Talvez Truss seja um exemplo (muito) extremo daquilo que a minha colega, Professora Laura Empson, chama de “superdotados inseguros” – profissionais que se esforçam para conseguir mais, mas por vezes com custos consideráveis para si próprios e para os outros. Os líderes precisam estar atentos a esse fenômeno (embora alguns chefes sejam, eles próprios, superdotados e inseguros). Bons líderes evitam criar uma cultura onde a “superação insegura” seja exigida como norma comportamental universal.

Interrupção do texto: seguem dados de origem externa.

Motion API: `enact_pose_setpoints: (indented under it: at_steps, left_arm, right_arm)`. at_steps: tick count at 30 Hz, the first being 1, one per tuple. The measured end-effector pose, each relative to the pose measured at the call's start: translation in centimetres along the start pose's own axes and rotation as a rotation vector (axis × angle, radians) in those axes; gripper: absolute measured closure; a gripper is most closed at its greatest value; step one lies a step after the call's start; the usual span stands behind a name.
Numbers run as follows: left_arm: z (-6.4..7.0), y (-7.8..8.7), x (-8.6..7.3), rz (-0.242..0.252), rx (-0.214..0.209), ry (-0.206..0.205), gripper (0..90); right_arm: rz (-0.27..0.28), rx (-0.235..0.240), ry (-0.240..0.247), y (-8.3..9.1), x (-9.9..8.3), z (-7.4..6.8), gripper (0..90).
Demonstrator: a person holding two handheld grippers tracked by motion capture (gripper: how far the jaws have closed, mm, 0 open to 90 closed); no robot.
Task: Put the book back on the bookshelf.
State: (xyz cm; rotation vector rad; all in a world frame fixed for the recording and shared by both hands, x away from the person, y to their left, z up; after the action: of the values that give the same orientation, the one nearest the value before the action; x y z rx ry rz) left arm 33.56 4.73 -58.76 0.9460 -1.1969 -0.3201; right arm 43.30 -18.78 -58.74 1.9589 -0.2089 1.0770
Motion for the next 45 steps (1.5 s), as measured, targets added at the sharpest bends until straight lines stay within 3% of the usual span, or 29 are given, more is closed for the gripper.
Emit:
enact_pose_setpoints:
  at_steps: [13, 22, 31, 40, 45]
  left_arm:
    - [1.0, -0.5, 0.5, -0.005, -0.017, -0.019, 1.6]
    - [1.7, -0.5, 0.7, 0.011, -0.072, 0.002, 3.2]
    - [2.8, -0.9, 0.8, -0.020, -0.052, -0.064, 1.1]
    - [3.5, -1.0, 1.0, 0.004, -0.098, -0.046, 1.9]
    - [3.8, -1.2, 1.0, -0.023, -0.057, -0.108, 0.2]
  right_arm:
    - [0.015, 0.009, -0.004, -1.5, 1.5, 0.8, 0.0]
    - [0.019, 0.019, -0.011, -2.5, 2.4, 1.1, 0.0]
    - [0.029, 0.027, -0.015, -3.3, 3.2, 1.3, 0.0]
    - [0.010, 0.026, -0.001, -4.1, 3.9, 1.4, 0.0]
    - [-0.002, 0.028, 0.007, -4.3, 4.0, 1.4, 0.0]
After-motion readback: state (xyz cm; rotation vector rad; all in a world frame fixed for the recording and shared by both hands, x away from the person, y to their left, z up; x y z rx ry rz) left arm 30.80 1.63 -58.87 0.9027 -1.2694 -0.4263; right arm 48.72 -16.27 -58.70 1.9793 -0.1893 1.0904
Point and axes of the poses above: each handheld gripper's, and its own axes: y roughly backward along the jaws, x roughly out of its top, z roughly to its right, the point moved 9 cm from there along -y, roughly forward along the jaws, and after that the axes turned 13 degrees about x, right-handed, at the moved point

Ambicioso pelo tipo certo de ambição
“Quando a ambição termina, a felicidade começa”, disse Thomas Merton, um monge católico do século XX. Isso pode parecer uma visão extrema. Sem ambição saudável nada de bom pode acontecer. As empresas não podem melhorar e a sociedade não funcionará melhor. São os excessos prejudiciais de comportamento que precisamos evitar.
Podemos e devemos tentar alcançar mais. Nossos dons naturais e habilidades arduamente conquistadas devem ser exibidos. Como Michelangelo teria dito: “O maior perigo para a maioria de nós não reside em estabelecer o nosso objectivo demasiado alto e falhar, mas em estabelecer o nosso objectivo demasiado baixo e alcançar a nossa meta”.
Olhamos para os extremamente ambiciosos, às vezes com admiração e às vezes com horror. Mas o melhor tipo de ambição parece envolver o trabalho para o bem comum e não a busca egoísta da glória individual. No que diz respeito a Trump, bem, já vimos este filme antes. Ele divide o público, para dizer o mínimo. Perdoe-me se não o vejo como um modelo positivo.